Background: Streptococcus pneumoniae is the main etiology of bacterial pneumonia and may additionally cause invasive infections such as meningitis and sepsis, as well as non-invasive ones like sinusitis and otitis media.
Aim: To enable early detection of pneumococcal pneumonia using urinary antigen test (UAT (as a non-invasive and rapid screening tool for better management.
Patients and methods: This prospective observational research has been carried out at the Pediatric Department and PICU of Suez Canal University Hospital. It included 110 children (1 month–5 years) who were admitted with community-acquired pneumonia (CAP) based on the World Health Organization (WHO) criteria.

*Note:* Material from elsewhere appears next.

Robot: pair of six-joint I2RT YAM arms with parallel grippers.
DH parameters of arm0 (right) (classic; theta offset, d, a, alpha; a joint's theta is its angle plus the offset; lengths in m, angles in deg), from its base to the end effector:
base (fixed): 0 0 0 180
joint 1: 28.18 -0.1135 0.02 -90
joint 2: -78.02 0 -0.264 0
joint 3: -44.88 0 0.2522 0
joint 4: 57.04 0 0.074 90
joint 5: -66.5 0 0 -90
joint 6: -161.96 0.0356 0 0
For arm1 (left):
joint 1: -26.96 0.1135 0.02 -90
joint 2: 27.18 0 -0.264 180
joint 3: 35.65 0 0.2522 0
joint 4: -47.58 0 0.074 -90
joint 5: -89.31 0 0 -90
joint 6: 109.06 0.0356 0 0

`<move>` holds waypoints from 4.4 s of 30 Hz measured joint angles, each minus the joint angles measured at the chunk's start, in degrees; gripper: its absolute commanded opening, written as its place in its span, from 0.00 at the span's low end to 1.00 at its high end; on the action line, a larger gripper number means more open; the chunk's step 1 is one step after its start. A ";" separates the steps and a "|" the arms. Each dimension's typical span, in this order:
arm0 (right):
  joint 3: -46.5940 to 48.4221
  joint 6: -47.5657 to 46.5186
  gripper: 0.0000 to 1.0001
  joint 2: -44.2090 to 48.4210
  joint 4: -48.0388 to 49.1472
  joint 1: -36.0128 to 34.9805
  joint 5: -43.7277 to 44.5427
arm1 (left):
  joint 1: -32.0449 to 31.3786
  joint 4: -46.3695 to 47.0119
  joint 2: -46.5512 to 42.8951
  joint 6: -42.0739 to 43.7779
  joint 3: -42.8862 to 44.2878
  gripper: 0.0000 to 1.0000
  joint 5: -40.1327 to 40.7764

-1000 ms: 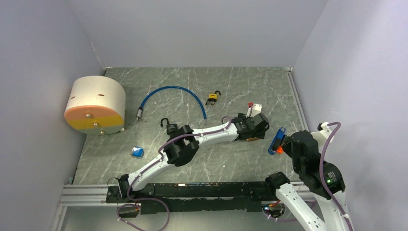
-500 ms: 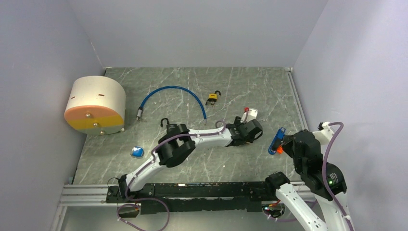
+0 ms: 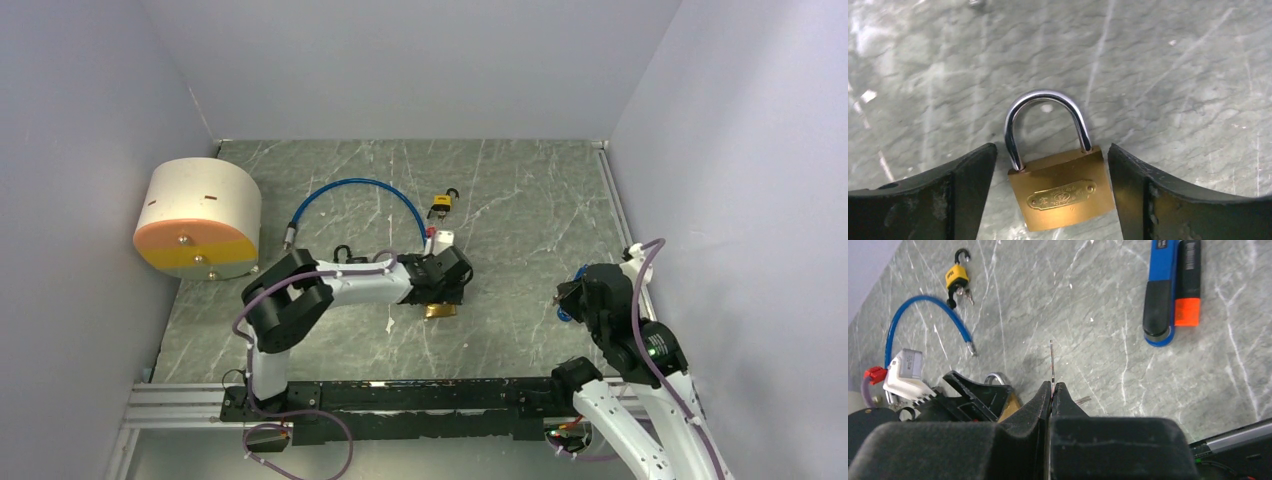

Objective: Unlock with the key
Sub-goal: Move the lock to the center of the board, then pick up the lock from the center of the board, then unlock the lock.

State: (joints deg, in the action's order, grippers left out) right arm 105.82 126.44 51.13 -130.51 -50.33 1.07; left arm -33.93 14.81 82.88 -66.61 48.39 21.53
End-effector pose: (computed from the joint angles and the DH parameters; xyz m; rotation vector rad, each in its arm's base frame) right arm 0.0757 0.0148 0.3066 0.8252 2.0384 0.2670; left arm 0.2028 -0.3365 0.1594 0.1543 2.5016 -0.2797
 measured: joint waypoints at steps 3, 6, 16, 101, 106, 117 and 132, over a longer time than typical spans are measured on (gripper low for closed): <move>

Results: Among 110 hospitalized children with CAP, 41 cases (37.3%) were tested positive and 69 cases (62.7%) were negative for S. pneumoniae using the UAT. This corresponds to an incidence of 373 cases per 1,000 CAP admissions during the 6-month study period. Fever, cyanosis, and prolonged capillary refill time were significantly more prevalent in UAT-positive patients (p-value below 0.05). All participants presented with tachypnea and cough as per WHO CAP criteria. UAT-positive cases had higher TLC, neutrophils, NLR, and CRP, with lower lymphocyte counts (p < 0.001). Lobar pneumonia was the predominant radiological finding in UAT-positive patients, while interstitial pneumonia, bronchopneumonia, and normal X-rays were more common in UAT-negative cases (p < 0.001). Among UAT-positive children, 70.7% were discharged, while 29.3% died.
Conclusion: S. pneumoniae was found in 37.3% of CAP cases using UAT — a quick and reliable tool that helps catch what cultures might miss and guides better treatment decisions.